Базар решительно запротестовал против такого истолкования «парного» принципа. Оппозиция оказалась настолько многочисленной,

что Анфантен временно отложил решение вопроса, и семейным членам «церкви» было разрешено пребывать в единобрачии.
Но это было только кратковременное перемирие. Вскоре борьба между двумя столпами сенсимонизма вспыхнула с новой силой.
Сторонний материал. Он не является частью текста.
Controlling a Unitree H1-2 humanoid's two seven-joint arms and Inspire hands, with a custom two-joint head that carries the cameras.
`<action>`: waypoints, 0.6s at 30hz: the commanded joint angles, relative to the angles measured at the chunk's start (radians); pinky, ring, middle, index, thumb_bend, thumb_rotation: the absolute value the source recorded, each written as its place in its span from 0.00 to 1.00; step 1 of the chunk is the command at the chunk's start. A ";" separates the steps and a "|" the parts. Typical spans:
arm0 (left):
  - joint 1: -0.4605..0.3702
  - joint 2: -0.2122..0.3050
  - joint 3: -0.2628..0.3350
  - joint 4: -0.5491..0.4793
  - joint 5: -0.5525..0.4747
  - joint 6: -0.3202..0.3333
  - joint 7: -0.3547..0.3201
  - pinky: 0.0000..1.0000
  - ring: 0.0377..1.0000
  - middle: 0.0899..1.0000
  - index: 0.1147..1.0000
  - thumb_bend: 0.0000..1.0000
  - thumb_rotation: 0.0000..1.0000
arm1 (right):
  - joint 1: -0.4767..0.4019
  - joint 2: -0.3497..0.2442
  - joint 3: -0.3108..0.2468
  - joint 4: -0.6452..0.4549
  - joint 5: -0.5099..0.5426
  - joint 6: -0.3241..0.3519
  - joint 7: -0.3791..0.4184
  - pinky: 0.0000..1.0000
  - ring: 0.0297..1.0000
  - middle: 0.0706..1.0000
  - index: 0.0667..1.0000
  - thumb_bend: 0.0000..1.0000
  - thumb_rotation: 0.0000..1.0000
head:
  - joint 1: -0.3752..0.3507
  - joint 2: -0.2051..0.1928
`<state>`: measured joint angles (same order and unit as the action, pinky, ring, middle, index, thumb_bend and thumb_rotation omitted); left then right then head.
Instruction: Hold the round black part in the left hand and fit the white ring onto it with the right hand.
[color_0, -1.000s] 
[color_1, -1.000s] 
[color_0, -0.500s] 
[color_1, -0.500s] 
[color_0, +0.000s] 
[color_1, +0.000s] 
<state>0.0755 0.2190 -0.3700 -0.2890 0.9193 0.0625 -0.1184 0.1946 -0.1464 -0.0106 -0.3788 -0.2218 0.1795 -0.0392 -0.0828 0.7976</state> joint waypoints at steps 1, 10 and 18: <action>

Устраиваются чуть не ежедневно закрытые собрания. «Коллегия» просиживает целые ночи напролет, обсуждая полезность

единобрачия и необходимость «стены благоуханий». Верующие доходят до изнеможения, до экзальтации. Некоторые падают в

обморок, другие бьются в судорогах, третьи объявляют, что на них сошел дух святой, и начинают пророчествовать. Так

продолжалось три месяца, пока с Базаром не сделался нервный удар. 11 ноября 1831 года он официально заявил о своем выходе

из «церкви».
Вслед за Базаром «церковь» покинули многие влиятельные ее члены – Карно, Фурнель, Пьер Леру (впоследствии известный

социалист), Лешевалье. Но большинство все‑таки пошло за Анфантеном. Он был объявлен первосвященником и с этого времени стал

не только главным, но и единственным вождем сенсимонистов.

Анфантен. Литография Леклэра (Музей ИМЭЛ)
Внутренняя борьба, происходившая в сен‑симонистской церкви в течение всего 1831 года, не мешала ей продолжать пропаганду.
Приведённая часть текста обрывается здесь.